Ao chegar, em 2002, ganhava R$ 100 por mês e vivia na casa dos empregadores – mandava a maior parte da renda para os pais. Naquele ano, o salário mínimo era de R$ 200. Era sofrido, mas uma oportunidade de estudar. O pai lhe ensinou a ler à beira do Rio Solimões quando tinha cinco anos, e ela pisou pela primeira vez numa sala de aula aos dez. Por isso, chegou à capital ainda cursando a 4ª série, hoje equivalente ao 5º ano do ensino fundamental. Para dar conta do trabalho e colégio, acordava às 3h e dormia apenas quando os patrões a liberavam. Não teve tempo para amigos. O esforço, entretanto, garantiu que se formasse como técnica de enfermagem em 2012. Hoje, ela também cursa pedagogia na Universidade do Estado do Amazonas.
“A vulnerabilidade dos indígenas no caso da covid-19 não é da imunidade apenas, mas resultante das condições de vida e saúde e de acesso a serviços”
O diploma aumenta a responsabilidade de Ortega. Ela é uma das lideranças locais que vive batendo à porta das instituições públicas e fazendo campanhas nas redes sociais para cobrar-lhes acesso a serviços básicos. Foi o que ela fez, por exemplo, quando o então ministro da Saúde Nelson Teich visitou Manaus em 4 de maio. Em sua agenda, não havia encontros com organizações indígenas. Ortega acionou ativistas, mas o coronavírus minguou a mobilização. Apenas ela, uma mulher de origem baré e outra munduruku aderiram.

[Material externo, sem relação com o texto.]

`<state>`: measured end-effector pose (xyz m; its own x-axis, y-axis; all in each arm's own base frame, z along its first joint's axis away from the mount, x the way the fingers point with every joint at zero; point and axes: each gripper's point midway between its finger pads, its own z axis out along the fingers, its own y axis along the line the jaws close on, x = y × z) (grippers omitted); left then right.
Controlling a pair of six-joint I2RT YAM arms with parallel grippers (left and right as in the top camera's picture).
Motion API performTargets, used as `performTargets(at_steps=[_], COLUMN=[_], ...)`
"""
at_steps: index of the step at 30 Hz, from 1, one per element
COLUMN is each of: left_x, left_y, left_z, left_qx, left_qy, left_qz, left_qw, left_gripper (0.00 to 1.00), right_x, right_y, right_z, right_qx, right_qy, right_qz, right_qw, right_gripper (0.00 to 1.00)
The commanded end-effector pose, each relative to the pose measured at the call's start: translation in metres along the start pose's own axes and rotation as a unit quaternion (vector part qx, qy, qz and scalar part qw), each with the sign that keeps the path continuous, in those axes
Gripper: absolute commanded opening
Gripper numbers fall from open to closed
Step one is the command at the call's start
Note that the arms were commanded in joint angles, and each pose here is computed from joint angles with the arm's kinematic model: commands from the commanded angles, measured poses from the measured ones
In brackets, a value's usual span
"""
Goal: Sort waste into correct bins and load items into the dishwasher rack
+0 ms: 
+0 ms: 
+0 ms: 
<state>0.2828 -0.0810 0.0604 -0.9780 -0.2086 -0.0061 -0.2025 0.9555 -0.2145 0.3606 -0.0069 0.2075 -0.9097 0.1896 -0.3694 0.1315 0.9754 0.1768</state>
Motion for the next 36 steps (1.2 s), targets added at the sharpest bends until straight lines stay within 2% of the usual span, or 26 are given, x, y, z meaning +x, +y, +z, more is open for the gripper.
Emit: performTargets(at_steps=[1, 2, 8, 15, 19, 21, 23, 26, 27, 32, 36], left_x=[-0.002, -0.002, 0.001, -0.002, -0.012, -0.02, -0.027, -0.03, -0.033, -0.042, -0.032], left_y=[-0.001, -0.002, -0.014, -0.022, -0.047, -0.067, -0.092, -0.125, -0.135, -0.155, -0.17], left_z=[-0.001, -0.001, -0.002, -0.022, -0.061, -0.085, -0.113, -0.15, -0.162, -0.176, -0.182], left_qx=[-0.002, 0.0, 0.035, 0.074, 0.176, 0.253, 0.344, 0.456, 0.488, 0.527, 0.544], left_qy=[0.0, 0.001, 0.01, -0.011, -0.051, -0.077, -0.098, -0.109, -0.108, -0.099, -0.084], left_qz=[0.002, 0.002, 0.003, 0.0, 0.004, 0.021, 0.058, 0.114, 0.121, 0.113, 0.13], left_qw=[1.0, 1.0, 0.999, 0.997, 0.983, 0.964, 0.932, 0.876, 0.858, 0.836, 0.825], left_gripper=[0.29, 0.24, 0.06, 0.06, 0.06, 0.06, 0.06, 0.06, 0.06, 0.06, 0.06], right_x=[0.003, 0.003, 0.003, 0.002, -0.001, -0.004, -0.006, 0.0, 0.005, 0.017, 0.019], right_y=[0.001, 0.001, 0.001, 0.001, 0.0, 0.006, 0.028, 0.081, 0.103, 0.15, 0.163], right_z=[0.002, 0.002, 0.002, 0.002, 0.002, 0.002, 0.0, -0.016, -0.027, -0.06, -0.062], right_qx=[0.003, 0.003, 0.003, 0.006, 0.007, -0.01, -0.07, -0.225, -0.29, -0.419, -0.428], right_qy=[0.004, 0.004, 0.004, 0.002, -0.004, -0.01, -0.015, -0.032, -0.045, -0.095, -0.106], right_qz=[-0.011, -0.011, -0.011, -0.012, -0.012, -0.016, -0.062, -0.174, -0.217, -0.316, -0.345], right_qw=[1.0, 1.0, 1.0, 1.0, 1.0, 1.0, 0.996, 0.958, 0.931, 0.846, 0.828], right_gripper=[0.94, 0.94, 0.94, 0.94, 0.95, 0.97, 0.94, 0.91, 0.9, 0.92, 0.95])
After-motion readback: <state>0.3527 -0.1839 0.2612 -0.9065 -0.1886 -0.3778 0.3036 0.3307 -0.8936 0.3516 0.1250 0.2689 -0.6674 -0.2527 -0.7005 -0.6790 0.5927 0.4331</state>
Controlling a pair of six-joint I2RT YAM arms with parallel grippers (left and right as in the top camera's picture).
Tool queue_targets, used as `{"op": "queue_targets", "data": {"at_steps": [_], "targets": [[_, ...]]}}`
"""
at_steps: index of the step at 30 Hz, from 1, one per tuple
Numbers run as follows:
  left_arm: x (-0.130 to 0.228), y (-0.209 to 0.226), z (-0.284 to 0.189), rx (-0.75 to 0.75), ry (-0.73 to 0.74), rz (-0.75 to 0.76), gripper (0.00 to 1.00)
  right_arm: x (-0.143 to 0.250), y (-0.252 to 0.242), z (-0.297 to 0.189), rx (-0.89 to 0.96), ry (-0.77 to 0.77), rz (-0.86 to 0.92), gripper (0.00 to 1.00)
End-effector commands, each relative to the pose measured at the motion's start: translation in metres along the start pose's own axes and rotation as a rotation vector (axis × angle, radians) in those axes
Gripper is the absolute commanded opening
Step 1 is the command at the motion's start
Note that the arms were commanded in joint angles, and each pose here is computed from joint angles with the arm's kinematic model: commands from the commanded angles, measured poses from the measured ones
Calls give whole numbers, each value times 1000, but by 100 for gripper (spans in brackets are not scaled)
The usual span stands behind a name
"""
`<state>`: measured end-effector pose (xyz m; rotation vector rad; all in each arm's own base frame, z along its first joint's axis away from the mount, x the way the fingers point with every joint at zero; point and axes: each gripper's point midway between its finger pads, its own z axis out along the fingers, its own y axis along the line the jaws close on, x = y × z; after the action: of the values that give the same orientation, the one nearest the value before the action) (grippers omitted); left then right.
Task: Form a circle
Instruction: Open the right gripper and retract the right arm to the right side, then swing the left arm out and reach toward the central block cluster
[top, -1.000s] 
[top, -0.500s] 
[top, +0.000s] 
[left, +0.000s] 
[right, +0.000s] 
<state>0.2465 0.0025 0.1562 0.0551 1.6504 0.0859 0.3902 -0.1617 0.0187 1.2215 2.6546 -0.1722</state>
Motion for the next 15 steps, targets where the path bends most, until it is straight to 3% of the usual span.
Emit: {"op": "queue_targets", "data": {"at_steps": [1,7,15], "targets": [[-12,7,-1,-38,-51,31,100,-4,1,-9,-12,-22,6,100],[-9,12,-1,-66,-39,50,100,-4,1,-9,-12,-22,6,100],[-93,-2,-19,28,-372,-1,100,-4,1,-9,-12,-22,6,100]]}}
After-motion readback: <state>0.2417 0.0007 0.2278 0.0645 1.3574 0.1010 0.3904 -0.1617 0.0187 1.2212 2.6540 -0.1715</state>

Usaram o urucum de seus quintais para pintar rostos e cartazes. Vestiram roupas tradicionais e seguiram para o hospital Delphina Rinaldi, uma das unidades de referência no tratamento da covid-19 em Manaus. A comitiva do ministro passou direto por elas.
Mais tarde, as três indígenas acabaram recebidas, na rua, pelo secretário da Sesai, Robson Santos, que estava na comitiva. Na oportunidade, cobraram atenção ao indígena urbano e criticaram a subnotificação de seus povos. Nenhum documento saiu da reunião improvisada.
Mas a insistência do pequeno ato ganhou visibilidade, principalmente da imprensa local. Com isso, uma unidade básica de saúde móvel da prefeitura começou a funcionar no Parque das Tribos na última semana. Dois médicos vão realizar testagem rápida para a covid-19 e outros serviços básicos no próximo mês.
O reforço deve aliviar o trabalho da técnica de enfermagem, mas não interrompê-lo. Ortega quer continuar como testemunha de vitórias como a da dona Carolina ou ser um apoio em derrotas como a de Messias, cujo corpo foi liberado para o velório após decisão judicial. O caixão chegou ao Parque das Tribos envolto em plástico e ficou no centro de um cordão de isolamento por meia hora.
“Não se lamenta a morte de indígena no Brasil”, diz Ortega. Por isso, ela e seu povo têm de lutar para ter o direito de expressar o luto pela morte de seu cacique.